Na conferência de imprensa, ao contrário da carreira que fez como profissional de ténis, onde, como disse, “tentou dar o seu melhor”, houve pequenos momentos de incerteza, pequenos interstícios que o top spin ou o talento para executar um ace não resolveram.

Sem percebermos como, porque também nós não sabemos explicar muito bem que luz é esta de que Williams nos fala, ao longo do caminho, olhando para figuras como ela, parece que as coisas estão certas e que as dúvidas ganham sentido.

O mesmo acontece com Roger Federer, que na semana passada anunciou o final de uma carreira extraordinária. O tenista suíço é, como Williams, um paradigma nas nossas respostas, nesta árdua tentativa de reagirmos às perguntas maiores, de tentarmos desvendar o que vai dentro do coração do Ser Humano, de tentarmos entender para que é que somos feitos.

Sem percebermos necessariamente porquê, constatamos que o rasto destes homens e destas mulheres faz sentido, está ajustado à realidade, é livre e belo, e, por isso, deixa o mundo melhor, serve como resposta mais aproximada daquela que queremos mesmo dar. Williams e Federer guiam-nos na medida em que, aos seus ombros, encontramos caminho novo.

O legado íntegro e admirável que sobra das suas carreiras, cuja dimensão os transcende tal como os momentos em que deixaram de ser os melhores, e que oferecem como herança aos seus colegas, adversários, às crianças de olhos arregaladas por os ver, sobrevive nas nossas memórias como possível veículo para que, da próxima vez que nos perguntarem qual o sentido da vida, apontemos, curvados, humildes e em silêncio, para eles.
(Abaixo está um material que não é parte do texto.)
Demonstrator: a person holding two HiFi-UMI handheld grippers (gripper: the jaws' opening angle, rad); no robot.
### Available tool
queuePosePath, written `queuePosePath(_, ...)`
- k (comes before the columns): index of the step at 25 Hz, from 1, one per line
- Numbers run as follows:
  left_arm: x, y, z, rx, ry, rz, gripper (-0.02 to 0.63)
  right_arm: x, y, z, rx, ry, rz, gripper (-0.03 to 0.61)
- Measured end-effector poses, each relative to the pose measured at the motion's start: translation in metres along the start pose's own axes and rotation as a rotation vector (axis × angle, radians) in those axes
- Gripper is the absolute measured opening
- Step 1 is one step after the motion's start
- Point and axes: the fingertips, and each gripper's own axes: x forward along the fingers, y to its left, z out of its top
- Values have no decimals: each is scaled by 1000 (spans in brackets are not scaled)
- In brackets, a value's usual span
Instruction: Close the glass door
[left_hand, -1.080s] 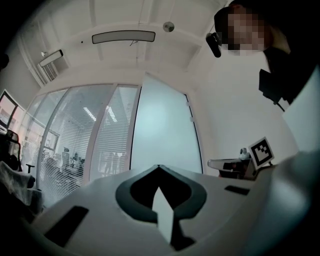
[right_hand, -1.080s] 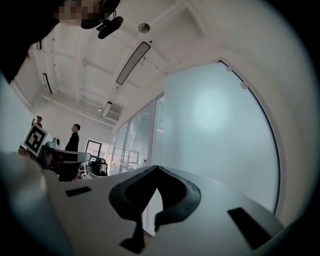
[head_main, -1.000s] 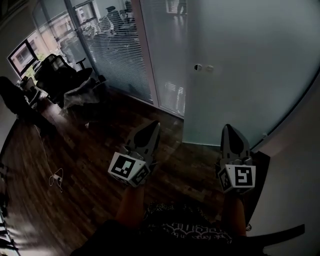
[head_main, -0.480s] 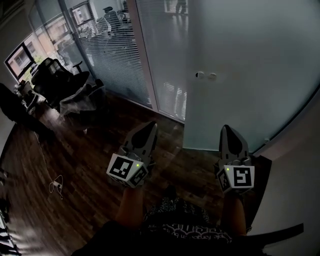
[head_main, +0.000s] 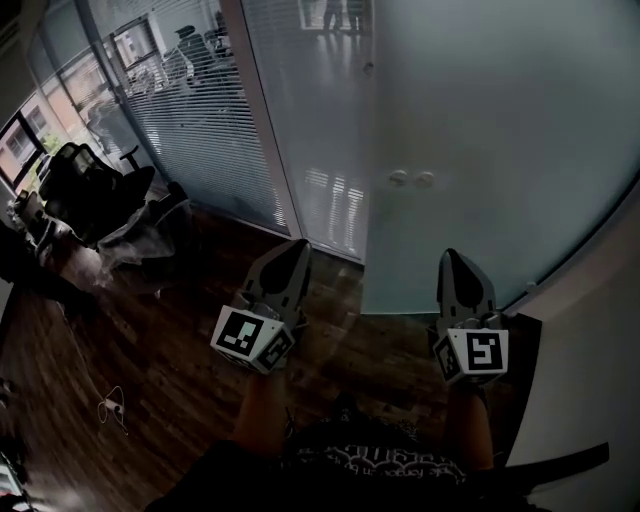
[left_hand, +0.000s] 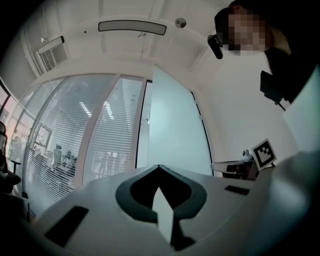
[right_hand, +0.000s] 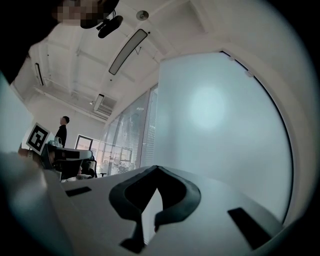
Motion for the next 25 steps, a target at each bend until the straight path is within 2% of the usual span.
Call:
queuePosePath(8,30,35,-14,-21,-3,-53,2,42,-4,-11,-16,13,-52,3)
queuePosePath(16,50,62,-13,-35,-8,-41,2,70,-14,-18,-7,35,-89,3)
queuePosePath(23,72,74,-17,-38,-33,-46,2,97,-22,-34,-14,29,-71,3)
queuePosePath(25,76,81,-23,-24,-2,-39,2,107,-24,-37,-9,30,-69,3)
Williams e Federer, ainda que não consigam contar por palavras, foram-se fazendo estreitas mas vultosas migalhas da metafísica, da procura constante que o Homem faz sobre si mesmo.
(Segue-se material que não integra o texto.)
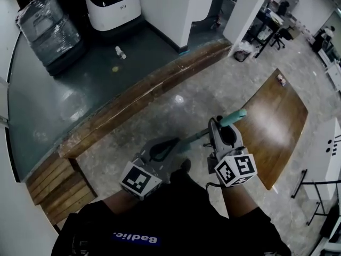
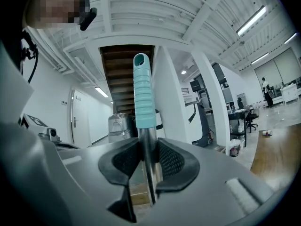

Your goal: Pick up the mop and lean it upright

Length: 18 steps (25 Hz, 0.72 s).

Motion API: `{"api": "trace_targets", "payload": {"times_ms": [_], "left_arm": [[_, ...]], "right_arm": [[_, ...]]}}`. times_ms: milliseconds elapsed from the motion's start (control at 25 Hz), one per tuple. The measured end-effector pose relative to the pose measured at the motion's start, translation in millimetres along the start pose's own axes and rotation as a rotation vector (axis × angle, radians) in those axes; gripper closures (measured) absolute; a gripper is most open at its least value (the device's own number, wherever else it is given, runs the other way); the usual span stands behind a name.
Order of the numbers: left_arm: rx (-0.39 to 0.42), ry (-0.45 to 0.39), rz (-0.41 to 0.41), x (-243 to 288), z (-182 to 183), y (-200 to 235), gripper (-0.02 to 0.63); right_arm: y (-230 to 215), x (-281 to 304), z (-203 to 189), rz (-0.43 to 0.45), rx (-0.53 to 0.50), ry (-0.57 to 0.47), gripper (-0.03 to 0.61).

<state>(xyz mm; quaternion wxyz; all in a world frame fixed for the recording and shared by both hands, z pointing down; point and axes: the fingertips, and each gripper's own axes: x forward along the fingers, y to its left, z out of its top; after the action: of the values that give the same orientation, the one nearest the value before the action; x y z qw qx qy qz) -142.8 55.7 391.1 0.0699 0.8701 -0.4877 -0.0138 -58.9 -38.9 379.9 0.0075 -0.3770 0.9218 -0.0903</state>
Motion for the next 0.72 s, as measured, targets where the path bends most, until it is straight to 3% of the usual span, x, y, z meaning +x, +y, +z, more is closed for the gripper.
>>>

Num mês em que o futebol português ficou novamente marcado por casos deprimentes que o amiúdam e, acima de tudo, que transformam os valorosos efeitos do desporto em meras ilusões, emergem como pressurosos e vitais os exemplos de Williams ou de Federer, para que se torne evidente o verdadeiro, singular e mais importante sentido do desporto: uma tentativa nobre e humana de dar resposta às grandes inquietações que temos.